In 1868 he took part in an expedition to Aden to observe a solar eclipse (18 August), afterwards traveling to Egypt, where he accompanied Johannes Dümichen (1833-1894) on an archaeological and photographic expedition. In 1874, he journeyed to Isfahan to observe the transit of Venus. He also performed zoological research in Anatolia, and in 1881/82 studied electric fish in regions of the eastern Mediterranean.

==Selected works==
- Drei Jahre in Süd-Afrika: Reiseskizzen nach Notizen des Tagebuchs zusammengestellt. (Three years in South Africa: Travelogues arranged after notes of the diary) Hirt, Breslau 1868.

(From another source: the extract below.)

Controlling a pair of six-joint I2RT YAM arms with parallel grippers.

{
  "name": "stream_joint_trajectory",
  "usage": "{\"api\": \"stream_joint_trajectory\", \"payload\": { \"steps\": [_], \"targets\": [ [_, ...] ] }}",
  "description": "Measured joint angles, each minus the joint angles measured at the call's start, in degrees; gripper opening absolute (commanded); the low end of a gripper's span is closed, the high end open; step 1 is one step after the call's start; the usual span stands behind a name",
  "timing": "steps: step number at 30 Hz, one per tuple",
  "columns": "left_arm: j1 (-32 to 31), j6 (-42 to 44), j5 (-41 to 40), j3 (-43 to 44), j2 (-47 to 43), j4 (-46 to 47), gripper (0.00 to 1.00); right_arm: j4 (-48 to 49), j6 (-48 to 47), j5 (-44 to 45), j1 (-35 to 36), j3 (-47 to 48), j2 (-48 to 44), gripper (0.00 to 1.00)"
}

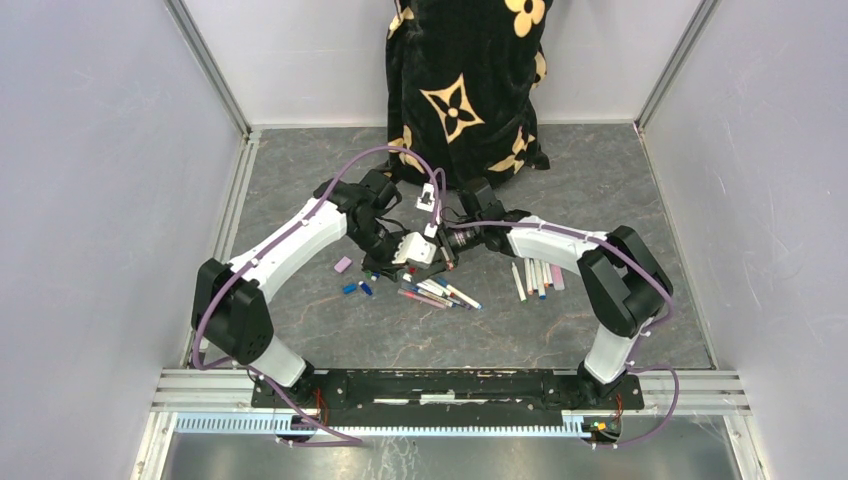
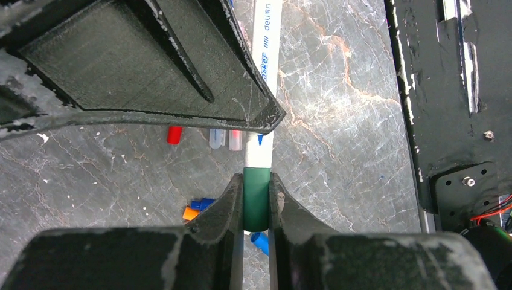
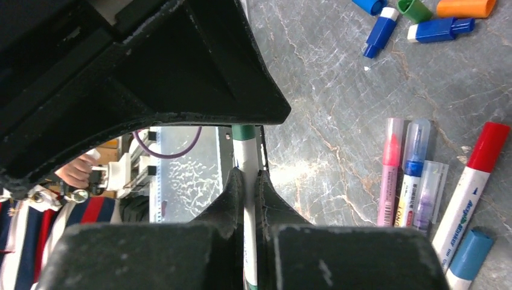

- Ueber die elektrische Erregbarkeit des Grosshirns. Archiv für Anatomie, Physiologie und wissenschaftliche Medicin: (with Eduard Hitzig) 300–332, 1870.
- Die Eingeborenen Süd-Afrika's: ethnographisch und anatomisch beschrieben. (Ethnographic and anatomic research in South Africa) Hirt, Breslau 1872.
- Vergleichend-anatomische Betrachtung der elektrischen Organe von Gymnotus electricus. (Comparative anatomical view of the electrical organs of "Gymnotus electricus") Veit, Leipzig 1881.